Even more importantly, the section 19 ‘get out clause’ for information providers does not apply to section 29. In other words, broadcasters and media publishers, and likely tipsters, will be generally subject to section 29, whether or not the conduct can be described as ‘advertising’ or not. Simply put, if the conduct satisfies the language of section 29, liability will attract.
Interestingly, under the former Trade Practices Act 1974 (Cth) similar language to section 19 did apply to the predecessor provision to section 29. No one can work out why this is no longer the case. Was the omission intentional or due to drafting error?
What about the fact that the opinion concerns a ‘future matter’?
How can a tip be misleading? After all, it is an opinion about a future matter. At the time the tip is made, no one knows whether it is true or not. Even if there are nefarious shenanigans in the background, the race has not yet taken place. It is there to be won, but it has not been won or lost when the tipster publishes his or her point of view.
The ACL has an answer to this as well. According to section 4, if a person makes a representation about a future matter, and the person does not have reasonable grounds for making the representation, it will be taken to be misleading.
Accordingly, and applying the facts of the Brent Zefara affair, at the time he tipped I Am Zelady, it appears he preferred another horse. Yet he put forward I Am Zelady as the potential winner. It could be said he did not have reasonable grounds to do so, because his opinion was not genuinely held.
What are the lessons we take from this?
Here are a few:
First, it is legally plausible under the Australian Consumer Law to contemplate a case against a tipster who tips one horse but backs another.

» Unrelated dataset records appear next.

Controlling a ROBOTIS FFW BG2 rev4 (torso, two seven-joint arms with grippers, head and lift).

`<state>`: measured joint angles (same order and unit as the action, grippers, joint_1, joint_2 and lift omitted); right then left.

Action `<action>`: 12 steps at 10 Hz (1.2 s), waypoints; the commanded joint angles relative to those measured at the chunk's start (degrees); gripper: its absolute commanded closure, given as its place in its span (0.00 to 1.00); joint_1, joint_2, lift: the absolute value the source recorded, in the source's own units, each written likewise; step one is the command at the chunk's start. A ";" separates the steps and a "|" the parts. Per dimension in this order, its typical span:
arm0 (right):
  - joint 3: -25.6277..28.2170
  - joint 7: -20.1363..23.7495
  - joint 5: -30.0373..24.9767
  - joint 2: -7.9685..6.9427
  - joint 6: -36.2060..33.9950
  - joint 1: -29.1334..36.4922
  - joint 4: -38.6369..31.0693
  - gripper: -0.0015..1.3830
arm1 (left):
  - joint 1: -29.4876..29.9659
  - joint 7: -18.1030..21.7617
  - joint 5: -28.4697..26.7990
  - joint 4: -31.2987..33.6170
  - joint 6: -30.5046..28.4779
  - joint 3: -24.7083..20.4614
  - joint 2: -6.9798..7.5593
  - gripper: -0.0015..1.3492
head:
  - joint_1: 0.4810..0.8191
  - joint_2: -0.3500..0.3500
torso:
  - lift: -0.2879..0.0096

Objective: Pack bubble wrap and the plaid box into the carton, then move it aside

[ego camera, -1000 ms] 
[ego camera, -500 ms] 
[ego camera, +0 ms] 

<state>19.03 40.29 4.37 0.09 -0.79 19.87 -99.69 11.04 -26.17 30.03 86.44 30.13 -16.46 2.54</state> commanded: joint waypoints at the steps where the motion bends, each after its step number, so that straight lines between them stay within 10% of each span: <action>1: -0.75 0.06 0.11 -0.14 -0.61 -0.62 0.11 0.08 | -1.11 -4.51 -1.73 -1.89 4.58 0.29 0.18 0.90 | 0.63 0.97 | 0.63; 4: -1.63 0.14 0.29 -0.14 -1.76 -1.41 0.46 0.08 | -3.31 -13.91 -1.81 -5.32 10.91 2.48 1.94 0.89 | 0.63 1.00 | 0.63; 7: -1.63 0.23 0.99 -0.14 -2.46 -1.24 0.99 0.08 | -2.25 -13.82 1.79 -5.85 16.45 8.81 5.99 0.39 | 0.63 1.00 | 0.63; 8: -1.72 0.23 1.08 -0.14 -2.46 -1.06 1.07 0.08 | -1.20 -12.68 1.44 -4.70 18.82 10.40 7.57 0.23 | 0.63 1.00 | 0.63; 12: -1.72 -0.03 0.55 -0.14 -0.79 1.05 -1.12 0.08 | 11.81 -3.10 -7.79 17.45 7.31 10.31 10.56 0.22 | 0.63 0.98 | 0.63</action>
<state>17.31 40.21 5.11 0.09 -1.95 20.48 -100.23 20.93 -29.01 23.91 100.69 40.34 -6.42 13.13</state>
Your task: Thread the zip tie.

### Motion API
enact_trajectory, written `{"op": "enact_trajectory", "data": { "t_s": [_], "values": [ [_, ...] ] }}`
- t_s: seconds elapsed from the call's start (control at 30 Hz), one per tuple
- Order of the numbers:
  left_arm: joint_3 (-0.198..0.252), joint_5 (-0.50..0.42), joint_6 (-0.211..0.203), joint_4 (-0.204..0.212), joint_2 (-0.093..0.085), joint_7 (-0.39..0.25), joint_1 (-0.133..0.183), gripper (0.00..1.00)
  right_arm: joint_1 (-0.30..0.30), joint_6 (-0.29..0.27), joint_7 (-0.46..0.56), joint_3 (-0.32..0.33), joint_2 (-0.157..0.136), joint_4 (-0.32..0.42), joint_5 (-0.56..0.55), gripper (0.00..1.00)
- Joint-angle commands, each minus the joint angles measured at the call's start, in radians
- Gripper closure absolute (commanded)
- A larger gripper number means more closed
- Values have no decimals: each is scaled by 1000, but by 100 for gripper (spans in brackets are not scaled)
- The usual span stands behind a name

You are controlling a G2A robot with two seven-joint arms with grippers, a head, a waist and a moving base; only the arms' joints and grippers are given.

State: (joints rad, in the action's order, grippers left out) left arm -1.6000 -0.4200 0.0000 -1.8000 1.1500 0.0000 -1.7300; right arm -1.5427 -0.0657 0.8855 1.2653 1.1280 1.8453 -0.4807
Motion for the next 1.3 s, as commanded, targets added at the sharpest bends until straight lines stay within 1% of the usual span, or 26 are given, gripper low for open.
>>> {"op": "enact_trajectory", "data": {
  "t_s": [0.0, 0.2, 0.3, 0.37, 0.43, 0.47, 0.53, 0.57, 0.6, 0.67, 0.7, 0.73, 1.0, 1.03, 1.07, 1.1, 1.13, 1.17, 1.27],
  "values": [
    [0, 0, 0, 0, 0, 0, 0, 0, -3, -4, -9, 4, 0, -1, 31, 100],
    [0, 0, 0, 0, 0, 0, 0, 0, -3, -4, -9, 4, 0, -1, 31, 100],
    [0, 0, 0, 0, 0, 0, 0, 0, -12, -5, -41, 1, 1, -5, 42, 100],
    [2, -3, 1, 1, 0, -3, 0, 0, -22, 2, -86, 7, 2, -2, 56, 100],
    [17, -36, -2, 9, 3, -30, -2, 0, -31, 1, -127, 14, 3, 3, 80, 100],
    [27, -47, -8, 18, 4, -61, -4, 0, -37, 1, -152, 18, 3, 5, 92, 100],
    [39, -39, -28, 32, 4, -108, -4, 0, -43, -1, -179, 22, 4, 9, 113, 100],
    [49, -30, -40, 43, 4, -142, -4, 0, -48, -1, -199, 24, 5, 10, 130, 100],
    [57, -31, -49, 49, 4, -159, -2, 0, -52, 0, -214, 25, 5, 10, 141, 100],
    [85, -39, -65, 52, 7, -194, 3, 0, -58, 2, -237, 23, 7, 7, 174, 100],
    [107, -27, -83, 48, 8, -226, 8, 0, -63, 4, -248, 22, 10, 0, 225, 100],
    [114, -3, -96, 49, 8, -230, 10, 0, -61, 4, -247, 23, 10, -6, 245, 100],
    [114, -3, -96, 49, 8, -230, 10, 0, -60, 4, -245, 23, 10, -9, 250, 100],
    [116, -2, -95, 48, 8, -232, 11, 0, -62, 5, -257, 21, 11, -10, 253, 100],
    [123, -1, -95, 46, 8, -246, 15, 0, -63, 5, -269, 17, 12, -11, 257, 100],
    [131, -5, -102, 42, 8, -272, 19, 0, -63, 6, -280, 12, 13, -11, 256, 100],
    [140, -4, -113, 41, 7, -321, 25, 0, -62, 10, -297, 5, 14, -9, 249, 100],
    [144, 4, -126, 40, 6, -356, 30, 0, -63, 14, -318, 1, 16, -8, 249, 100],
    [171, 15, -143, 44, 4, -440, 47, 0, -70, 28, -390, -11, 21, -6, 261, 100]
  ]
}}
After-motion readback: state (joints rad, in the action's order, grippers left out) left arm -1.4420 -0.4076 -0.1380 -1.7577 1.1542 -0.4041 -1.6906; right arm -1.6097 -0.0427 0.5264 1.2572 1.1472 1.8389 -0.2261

Secondly, there are numerous reasons – on the right side of the line – why a tipster might tip one horse but back another. For instance, the tipster might offer a tip, then see another horse in the yard that looks terrific. The other horse might have a glossy sheen, be up on the toes, and look ready to go. The original tip was reasonably based (good form, good barrier, good trainer, good jockey, loves the track, loves the distance), but now there is a sensible reason to back another horse. No problem there.
However, if a tipster does not have reasonable grounds for tipping a horse, then this will be deemed misleading conduct under the ACL. There are numerous circumstances where this might happen; it does not require dishonesty. Provisions like section 18 and/or 29 could then apply, leading to potential liability.
Thirdly, proving that a tipster does not have reasonable grounds for tipping a horse might be difficult indeed. In the case of Mr Zerafa, the stewards had access to phone records in somewhat extraordinary circumstances. Without hard evidence, a case of misleading conduct might be hard to get off the ground.
Consider, for example, if Mr Zerafa’s scenario was tested in a court of law. He might suggest he had a reasonable basis for tipping I Am Zelady, and that betting on the horse was a ‘hedged bet’ given he’d been offered the tip. He might argue his subsequent text implying he led punters astray was just bad taste banter but otherwise untrue. These are the sorts of matters that would be tested in cross-examination, and the outcome should not be assumed.
Fourthly, there seems little point mounting some kind of class action against a tipster unless that person has deep pockets. The responsible employer or media publisher or broadcaster might present a more suitable target.
The upshot is that tipping is now a serious business. Tipping shows are popular. They promote networks and media outlets. They also promote business for the horse racing industry including totalizators and bookmakers.
Of course, one can sense the expertise, dedication, passion and research offered by most tipsters. That said, the Brent Zerafa case offers a timely warning for tipsters that irresponsibility can equate to legal liability.